To the right of the story, a giant tower banner ad demands, "Talk to your doctor today!" Right above that giant quote, a large logo advertises "Crestor," a popular statin drug. The tower banner takes up almost as much screen space as the article, and the message of the two -- in combination -- is quite clear: everybody needs lower cholesterol, and the only way to do that is to take Crestor.
This is the national media on drugs. Or, more accurately, the national media addicted to the advertising dollars of pharmaceutical companies. Even from national newspapers like the New York Times, we're no longer getting balanced information about lowering cholesterol with diet and exercise. Instead, we're getting one-track reporting: drugs, drugs and more drugs. And just in case you missed the point, here's a giant banner you can click that will give you even more pro-drug propaganda.
It's all a result of the FDA's decision regarding direct-to-consumer advertising in 1998. Following that decision, drug companies were allowed to run ads on television, in magazines and all over the web, urging consumers to ask their doctors about drugs they might not even need. The first result was to cause patients to barge into their doctors' offices and demand drugs about which they had absolutely no knowledge. Many doctors still shake their heads over the Claritin campaigns which had patients demanding Claritin, even though they had no clue what Claritin claimed to do.
But the bigger effect -- and far worse -- was that the national media received a huge influx of marketing dollars from drug companies. In a matter of a few months, formerly respectable magazines and newspapers were transformed into pro-drug propaganda rags. And it didn't take long for the editorial content to follow suit, because once a big advertiser is pumping millions of dollars into a publication, it only takes one phone call to shut down an anti-drug article and fire the reporter who dared write it.
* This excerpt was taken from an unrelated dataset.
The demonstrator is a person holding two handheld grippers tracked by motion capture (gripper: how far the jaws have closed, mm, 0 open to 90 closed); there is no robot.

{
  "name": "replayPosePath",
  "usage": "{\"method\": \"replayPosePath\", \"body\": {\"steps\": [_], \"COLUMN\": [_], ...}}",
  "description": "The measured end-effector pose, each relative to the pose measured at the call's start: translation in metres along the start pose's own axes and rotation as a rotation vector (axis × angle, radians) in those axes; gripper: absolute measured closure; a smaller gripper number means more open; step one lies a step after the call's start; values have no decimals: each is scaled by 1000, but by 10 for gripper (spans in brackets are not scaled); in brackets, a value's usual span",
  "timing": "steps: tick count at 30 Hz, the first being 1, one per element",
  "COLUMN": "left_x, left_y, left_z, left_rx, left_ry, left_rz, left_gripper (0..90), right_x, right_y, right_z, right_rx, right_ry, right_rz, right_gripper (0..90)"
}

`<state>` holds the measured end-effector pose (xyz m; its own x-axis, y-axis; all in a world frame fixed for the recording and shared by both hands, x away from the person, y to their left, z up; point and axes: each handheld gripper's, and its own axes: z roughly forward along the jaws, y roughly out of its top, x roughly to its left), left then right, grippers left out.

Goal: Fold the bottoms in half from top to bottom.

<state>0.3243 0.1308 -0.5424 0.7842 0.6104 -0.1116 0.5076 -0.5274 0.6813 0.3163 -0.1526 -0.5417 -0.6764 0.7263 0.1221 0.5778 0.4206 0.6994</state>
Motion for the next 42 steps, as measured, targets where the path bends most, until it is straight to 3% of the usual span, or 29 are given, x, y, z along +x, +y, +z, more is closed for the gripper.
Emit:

And that leads us to today, where we see a blatant example of this at work in the New York Times. This newspaper is already steeped in one ethics scandal after another, and it appears to me that with this article in particular, they've lost any sense of journalistic responsibility and sold out to the drug companies for dollars. In less polite terms, this is called "media whoring," and it means that the publisher shapes their content in order to please advertisers. Hence the utter lack of any mention of nutrition and exercise as a way to counter high cholesterol in this particular article.
The pharmaceutical companies know this, too: their dollars buy them editorial influence. And they exercise it. Newspapers and magazines that write about high cholesterol, but fail to mention statin drugs, are simply denied advertising dollars. Meanwhile, publishers who hype up the drugs with pro-drug headlines are rewarded with even more dollars.
And where do all these advertising dollars come from? From the ridiculously high prescription drug prices, of course! Some prescription drugs are marked up an astounding 500,000% from the cost of their raw ingredients (that's not a typo), and a big chunk of that money goes right back into the big propaganda machine (advertising and P.R.). Drug companies claim they need those sky-high prices to invest in R&D, but in reality, they spend far more on promotion than R&D. And they do that because they're buying off the national press.
The U.S. press has largely sold out to the drug companies. That's why you can't get trusted news about health from most popular news sources anymore. You have to go to independent sites like this one. We don't have a single ad rep, and we tell the truth about health, nutrition, and pharmaceuticals, regardless of whose profit interests it serves. Companies don't pay us to be listed here, either.
Here, we serve your interests, not the financial interests of some mega-rich drug corporation. Too bad the same can't be said of many U.S. newspaper publishers. Their media whoring is absolutely blatant. You can't even honestly call their paper a "news" paper anymore. It's more like an infomercial.
It's a great system for pushing drugs onto American consumers, though. Most Americans will do what they're told, as long as the orders come from a source like a national newspaper or cable news channel.